Longtime friend and former Toronto Star colleague Rob Salem believes Gail’s accession is more about perseverance than luck.
“She came up in the competitive world of newspaper journalism back when it was pretty much exclusively male. With attitude. And her eldest daughter has been an actress since she was a zygote, so she knows how to work with actors. And finally, experience—her volume and variety of work is staggering.”

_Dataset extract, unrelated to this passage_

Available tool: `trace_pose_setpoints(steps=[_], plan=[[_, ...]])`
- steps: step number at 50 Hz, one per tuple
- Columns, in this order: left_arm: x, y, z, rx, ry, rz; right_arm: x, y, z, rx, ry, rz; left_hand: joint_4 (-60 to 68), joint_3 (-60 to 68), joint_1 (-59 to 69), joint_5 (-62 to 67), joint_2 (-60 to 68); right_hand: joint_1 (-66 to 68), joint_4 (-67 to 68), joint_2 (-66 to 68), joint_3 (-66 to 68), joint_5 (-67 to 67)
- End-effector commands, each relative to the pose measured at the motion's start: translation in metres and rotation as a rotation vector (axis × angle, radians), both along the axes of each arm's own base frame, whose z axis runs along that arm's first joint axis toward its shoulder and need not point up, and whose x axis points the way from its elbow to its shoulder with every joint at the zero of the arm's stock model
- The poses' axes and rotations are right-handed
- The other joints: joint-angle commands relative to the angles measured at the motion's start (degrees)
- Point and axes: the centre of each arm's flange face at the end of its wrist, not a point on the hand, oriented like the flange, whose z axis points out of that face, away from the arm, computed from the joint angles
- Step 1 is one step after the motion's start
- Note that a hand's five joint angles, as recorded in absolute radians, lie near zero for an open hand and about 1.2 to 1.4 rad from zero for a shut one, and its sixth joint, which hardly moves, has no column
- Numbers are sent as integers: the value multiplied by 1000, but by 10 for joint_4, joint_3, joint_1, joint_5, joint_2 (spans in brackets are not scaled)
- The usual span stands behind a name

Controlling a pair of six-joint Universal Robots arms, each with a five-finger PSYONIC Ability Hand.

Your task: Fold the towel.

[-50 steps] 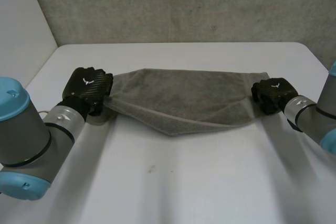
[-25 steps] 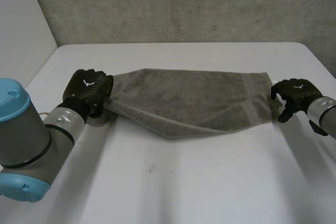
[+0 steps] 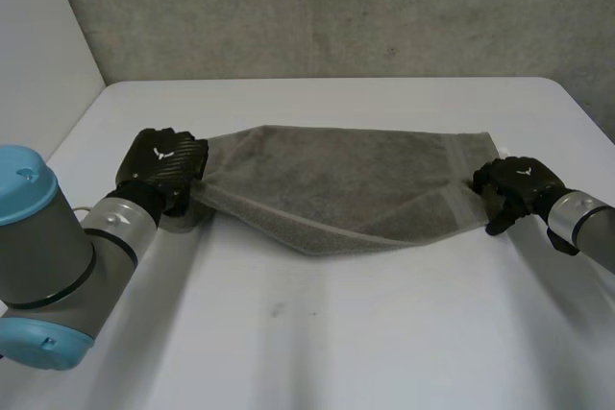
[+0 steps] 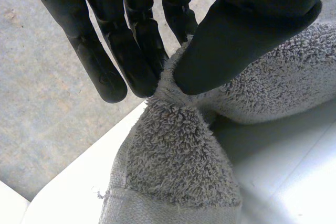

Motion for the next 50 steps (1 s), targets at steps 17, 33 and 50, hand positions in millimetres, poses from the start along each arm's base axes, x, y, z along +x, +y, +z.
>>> trace_pose_setpoints(steps=[17, 33, 50], plan=[[-1, -1, -4, 8, -4, -2, 11, -18, 3, -73, 13, -8, 103, 103, 128, 109, 102, 108, 109, 113, 107, 130], [-1, -2, -7, 16, -8, 0, 32, -20, 3, -91, 17, 12, 103, 103, 128, 109, 102, 464, 465, 469, 463, 486], [0, 0, -2, 13, -14, 2, 25, 11, 82, -84, 23, -8, 103, 103, 128, 109, 102, 464, 465, 469, 463, 486]])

Former Toronto Star columnist and best-selling author Linwood Barclay credits her extreme work ethic as the key to her success. “Gail can’t not work,” says Barclay, whose novella Never Saw It Coming was adapted by Gail into a feature film starring Emily Hampshire (Schitt’s Creek) and Hollywood veteran Eric Roberts.
“Every shoot for her is like making a new family and it’s her nurturing style and enthusiasm that makes her such a good director,” he says. “She brings out the best in her crew and her actors and actresses because she loves them all and the feeling is mutual. She’s a true pro, not ruled by ego but by a desire to make the best movie or hour of TV she can.”
Creative Beginnings
Born in Toronto to legendary Canadian country singer Larry Harvey and his manager-wife Vergena, Gail grew up in a family that encouraged artistic endeavours. She was a free spirit who loved to draw, sing and tap dance from an early age. She caught the photography bug from the teenage son of the people her parents rented from.
“I would help him with his pictures when I was three or four years old,” she says. “But I wanted to be an artist. When I was a kid, I would spend all my time painting and drawing.”
It was only in her early 20s when she had an epiphany. On a trip to Europe, she took a camera with her to document her adventures.
“I remember thinking, ‘Oh, this is art.’ It had never occurred to me.”
Prior to working for UPC, Harvey worked as a flight attendant for Wardair and she says she loved travelling the world. But the photography bug had bitten hard. With her first pay cheque from Wardair, she bought a Pentax camera in a duty free shop.
When she wasn’t flying, Gail spent hours at the beach and around Toronto shooting with new friends who were photographers from the Toronto Sun.
They made an introduction at the Sun, and she sold her first picture of a windsurfer she had taken at the beach. Soon she was selling photos to all the major papers in Toronto.
Not all her newspaper colleagues were impressed.
“They all thought it was cute, since there were only two women shooting in Toronto at the time. One guy asked how I could be a photojournalist (as a woman)? What if there’s an accident and you have to climb over the guard rail of the Gardner Expressway?”
A few months later, Harvey was hired by United Press, and the rest is history.